While this result is decent on RED, it's average compared to Douyin and Taobao.
Douyin's unexpected slowdown in growth in 2024 underscores that e-commerce's essence lies in abundance, speed, quality, and affordability, with content serving as one path to reach users. As a content community, RED faces even greater challenges, lacking advantages in product supply, pricing, logistics, and service experience. RED needs to continuously ponder not just how to grow but how to excel, finding an irreplaceable value in an ultra-competitive market.
III. The primary issue is fostering users' transactional mindset
A brand leader told "Growth Factory" that RED cultivates a "seeding" mindset, not a "transactional" one.
This becomes RED's primary challenge – instilling a transactional habit in its users. If users are unaware they can shop on RED, the transactional path cannot be navigated.
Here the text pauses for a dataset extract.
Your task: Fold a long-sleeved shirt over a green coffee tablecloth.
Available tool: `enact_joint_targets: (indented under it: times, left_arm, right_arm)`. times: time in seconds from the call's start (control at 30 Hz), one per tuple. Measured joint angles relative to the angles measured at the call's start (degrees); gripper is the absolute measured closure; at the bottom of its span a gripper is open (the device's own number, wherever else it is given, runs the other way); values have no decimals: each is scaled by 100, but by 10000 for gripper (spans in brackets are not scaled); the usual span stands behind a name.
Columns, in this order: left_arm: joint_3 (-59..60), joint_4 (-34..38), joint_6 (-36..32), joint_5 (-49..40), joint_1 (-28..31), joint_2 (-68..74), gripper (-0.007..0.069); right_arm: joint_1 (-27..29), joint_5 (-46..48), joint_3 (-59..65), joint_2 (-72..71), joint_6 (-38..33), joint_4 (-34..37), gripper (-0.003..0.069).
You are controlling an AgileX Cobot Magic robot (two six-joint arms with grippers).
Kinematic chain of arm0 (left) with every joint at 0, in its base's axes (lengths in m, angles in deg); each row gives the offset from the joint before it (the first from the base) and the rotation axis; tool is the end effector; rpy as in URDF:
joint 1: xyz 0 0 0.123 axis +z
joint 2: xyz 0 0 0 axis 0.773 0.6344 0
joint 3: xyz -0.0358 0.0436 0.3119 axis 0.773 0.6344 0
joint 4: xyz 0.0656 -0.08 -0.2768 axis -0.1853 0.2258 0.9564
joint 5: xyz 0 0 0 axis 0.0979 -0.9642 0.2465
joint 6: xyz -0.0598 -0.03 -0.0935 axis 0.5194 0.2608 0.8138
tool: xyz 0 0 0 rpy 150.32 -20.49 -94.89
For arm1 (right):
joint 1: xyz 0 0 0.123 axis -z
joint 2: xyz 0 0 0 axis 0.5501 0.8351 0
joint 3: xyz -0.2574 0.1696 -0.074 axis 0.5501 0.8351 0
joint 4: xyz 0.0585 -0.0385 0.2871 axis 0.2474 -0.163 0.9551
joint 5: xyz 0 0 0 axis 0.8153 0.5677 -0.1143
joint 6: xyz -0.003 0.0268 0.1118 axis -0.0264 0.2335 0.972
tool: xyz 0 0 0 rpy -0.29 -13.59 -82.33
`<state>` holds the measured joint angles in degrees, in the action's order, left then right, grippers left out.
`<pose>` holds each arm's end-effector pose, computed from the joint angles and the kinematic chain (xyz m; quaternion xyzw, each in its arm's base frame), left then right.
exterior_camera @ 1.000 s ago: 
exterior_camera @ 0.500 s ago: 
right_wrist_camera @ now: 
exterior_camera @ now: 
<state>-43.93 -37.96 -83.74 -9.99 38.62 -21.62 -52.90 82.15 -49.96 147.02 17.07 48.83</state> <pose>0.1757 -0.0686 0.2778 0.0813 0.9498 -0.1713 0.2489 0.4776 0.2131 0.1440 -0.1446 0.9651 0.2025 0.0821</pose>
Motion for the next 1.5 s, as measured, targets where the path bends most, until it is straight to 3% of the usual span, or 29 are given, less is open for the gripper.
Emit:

This explains why RED's current key performance indicator is the daily average number of ordering users, focusing on the penetration rate of its e-commerce mindset among users rather than the transaction volume or order count commonly emphasized by e-commerce platforms.
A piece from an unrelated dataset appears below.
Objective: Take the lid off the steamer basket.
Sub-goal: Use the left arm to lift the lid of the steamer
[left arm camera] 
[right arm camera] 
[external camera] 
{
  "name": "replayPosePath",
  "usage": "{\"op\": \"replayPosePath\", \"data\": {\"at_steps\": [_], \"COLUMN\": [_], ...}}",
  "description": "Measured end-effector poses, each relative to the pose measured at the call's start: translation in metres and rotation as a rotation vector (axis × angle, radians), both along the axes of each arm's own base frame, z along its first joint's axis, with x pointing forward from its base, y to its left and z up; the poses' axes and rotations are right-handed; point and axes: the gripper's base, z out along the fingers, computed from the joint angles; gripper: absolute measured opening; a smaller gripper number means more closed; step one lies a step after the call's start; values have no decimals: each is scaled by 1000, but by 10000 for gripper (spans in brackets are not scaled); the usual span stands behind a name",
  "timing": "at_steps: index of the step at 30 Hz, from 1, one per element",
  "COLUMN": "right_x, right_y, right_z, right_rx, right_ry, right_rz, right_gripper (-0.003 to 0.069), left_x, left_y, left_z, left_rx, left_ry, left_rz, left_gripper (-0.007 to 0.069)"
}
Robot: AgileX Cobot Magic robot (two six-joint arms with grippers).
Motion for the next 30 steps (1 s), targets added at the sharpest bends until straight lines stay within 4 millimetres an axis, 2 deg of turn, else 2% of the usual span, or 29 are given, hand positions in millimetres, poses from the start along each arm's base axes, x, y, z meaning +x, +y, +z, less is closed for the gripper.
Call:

RED needs to provide users with a clear reason to shop. Its current approach aims to make live streaming feel like browsing offline stores, placing products in lifestyle contexts and using "people" rather than just "products" to facilitate transactions.
This aligns with RED's community atmosphere, but its effectiveness for brand management remains to be proven over time.
RED's store live streaming is still in its infancy, with only niche brands testing the waters and no outstanding benchmark cases yet.
For RED, these small yet exquisite brands represent an opportunity, aligning with emerging consumption trends toward finer-grained aesthetics and preferences.
Additionally, an industry insider analyzed that for RED's store live streaming to make an impact on both the user and commercialization sides, transforming from a seeding platform to an e-commerce platform requires the introduction of mature major brands.
Rong Rong, head of the store live streaming department at Qihe Culture, told "Growth Factory" that high-ATV products from major brands naturally lend themselves to seeding on RED, with subsequent transactions following naturally. Whether major brands join depends on RED's resource allocation, while attracting many such brands depends on RED's ability to cultivate its own "Zhang Xiaohuis" in store live streaming.
"Growth Factory" learned that some mature major brands are observing RED due to its long-term transactional ceiling.
RED's decentralized content operation and traffic distribution logic preclude absolute head players, making it challenging for brand official accounts to accumulate followers and further convert them into transactions.
A former RED employee said that new brands currently dominate, with previous buyers now considered "new influencers."
E-commerce is a complex endeavor involving people, products, and markets. For RED, this journey has just begun.